L’auteur
des essais La Main gauche de David Lynch
et Les Mêmes Yeux que Lost nous
propose avec Soap apocryphe un premier
roman qui nous rapproche de l’univers télévisuel qu’il aime tant décrypter. Et
fidèle au principe des séries qu’il affectionne, il s’amuse à casser les codes
de la narration « à l’ancienne », au fil de ce parcours initiatique
qu’il fait suivre à son protagoniste. Parcours psychédélico-onirique pour
lequel c’est le voyage qui compte et non la destination. Dans ce vaste Truman
Show que constitue désormais notre monde, l’auteur, avec un plaisir
communicatif, prend les enfants du bon Dieu pour des connards sauvages. Il y
met en scène un groupe d’intellos parisiens, le jeune Léon Tzinmann en tête,
qui planche sur l’exégèse d’un texte apocryphe intitulé Contre Clément. Pendant ce temps, l’ex de Léon, une starlette de
l’audiovisuel déifiée par des fans toujours plus nombreux, devient une figure
essentielle de la politique, genre gourou messianique à la Steve Job. On
retrouve dans ce livre l’esprit – il faut entendre par esprit aussi bien
l’atmosphère que l’intelligence – du Prisonnier,
de Pushing Daisies, de South Park, et la liste est loin d’être
exhaustive. Dans l’écriture, on retrouve la poésie de Vian, la fantaisie de Queneau,
l’absurdité de Ionesco.
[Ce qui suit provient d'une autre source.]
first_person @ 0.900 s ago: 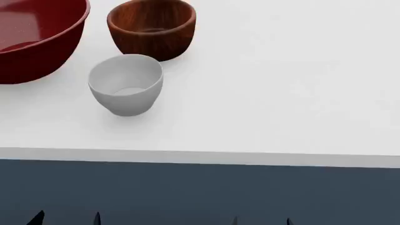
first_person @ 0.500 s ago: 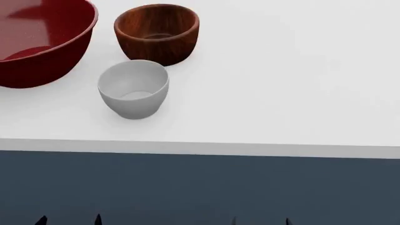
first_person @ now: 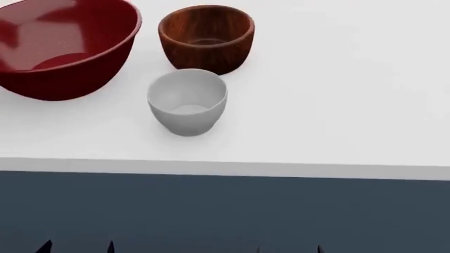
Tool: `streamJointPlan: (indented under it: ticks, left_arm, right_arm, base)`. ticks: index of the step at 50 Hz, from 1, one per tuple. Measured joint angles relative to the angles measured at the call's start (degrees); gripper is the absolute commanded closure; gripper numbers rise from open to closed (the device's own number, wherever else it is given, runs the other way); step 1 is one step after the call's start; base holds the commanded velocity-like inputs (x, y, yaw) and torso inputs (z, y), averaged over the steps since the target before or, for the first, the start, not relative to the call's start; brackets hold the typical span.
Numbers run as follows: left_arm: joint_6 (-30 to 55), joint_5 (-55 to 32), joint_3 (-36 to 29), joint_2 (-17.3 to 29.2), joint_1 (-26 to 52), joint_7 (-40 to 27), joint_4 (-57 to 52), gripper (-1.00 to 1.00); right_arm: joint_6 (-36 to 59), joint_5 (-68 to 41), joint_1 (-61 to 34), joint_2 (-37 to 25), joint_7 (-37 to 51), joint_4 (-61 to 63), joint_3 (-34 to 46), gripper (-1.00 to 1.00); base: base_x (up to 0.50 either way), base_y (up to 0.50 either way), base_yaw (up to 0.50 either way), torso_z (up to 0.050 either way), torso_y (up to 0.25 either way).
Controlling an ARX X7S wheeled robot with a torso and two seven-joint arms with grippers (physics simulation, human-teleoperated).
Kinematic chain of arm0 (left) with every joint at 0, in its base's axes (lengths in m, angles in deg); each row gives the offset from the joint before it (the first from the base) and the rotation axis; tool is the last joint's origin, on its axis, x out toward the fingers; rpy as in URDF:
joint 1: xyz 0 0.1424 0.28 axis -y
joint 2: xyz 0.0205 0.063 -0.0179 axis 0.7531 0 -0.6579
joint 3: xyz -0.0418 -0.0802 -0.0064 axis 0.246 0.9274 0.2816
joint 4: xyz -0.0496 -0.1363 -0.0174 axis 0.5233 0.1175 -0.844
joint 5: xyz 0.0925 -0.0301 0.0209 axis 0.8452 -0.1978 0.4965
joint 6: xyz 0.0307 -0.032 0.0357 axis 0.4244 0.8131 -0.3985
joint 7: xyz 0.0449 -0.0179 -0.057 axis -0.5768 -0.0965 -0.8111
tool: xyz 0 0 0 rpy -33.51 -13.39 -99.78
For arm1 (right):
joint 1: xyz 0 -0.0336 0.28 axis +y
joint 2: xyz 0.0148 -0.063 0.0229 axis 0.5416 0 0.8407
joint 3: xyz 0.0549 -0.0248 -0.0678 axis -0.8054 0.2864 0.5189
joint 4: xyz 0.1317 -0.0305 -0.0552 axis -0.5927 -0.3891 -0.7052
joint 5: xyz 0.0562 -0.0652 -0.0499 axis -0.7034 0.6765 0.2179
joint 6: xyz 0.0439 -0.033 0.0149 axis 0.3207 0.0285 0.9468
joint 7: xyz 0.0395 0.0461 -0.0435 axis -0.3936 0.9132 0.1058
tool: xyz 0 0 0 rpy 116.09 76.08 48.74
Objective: Stack the bowls from largest to smallest.
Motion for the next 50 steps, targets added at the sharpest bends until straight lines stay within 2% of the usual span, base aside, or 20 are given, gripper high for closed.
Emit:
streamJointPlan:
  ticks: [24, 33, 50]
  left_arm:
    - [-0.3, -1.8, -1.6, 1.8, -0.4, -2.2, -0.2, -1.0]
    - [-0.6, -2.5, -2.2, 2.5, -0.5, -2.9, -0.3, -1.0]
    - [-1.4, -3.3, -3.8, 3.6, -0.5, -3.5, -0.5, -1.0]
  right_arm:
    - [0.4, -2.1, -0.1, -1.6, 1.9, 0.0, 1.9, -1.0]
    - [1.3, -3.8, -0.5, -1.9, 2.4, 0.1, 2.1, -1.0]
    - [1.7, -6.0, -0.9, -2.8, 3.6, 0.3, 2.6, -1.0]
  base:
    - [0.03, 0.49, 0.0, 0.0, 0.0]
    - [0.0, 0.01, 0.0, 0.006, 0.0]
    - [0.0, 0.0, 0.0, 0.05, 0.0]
Ce patchwork, confectionné par de moins talentueux,
donnerait sans doute un résultat catastrophique, un assemblage improbable de
pièces détachées bâclé à la 6-4-2, un scrapbook qui se déliterait au moindre
souffle de page tournée. Au lieu de cela, Thiellement accomplit un petit
miracle de récit loufoque, incisif, novateur. Soap apocryphe apparaît comme un Olni (objet littéraire non
identifié), drainant dans son sillage un air frais et vivifiant.
Soap apocryphe, de Pacôme Thiellement, Inculte, 158 p., 14,90 €.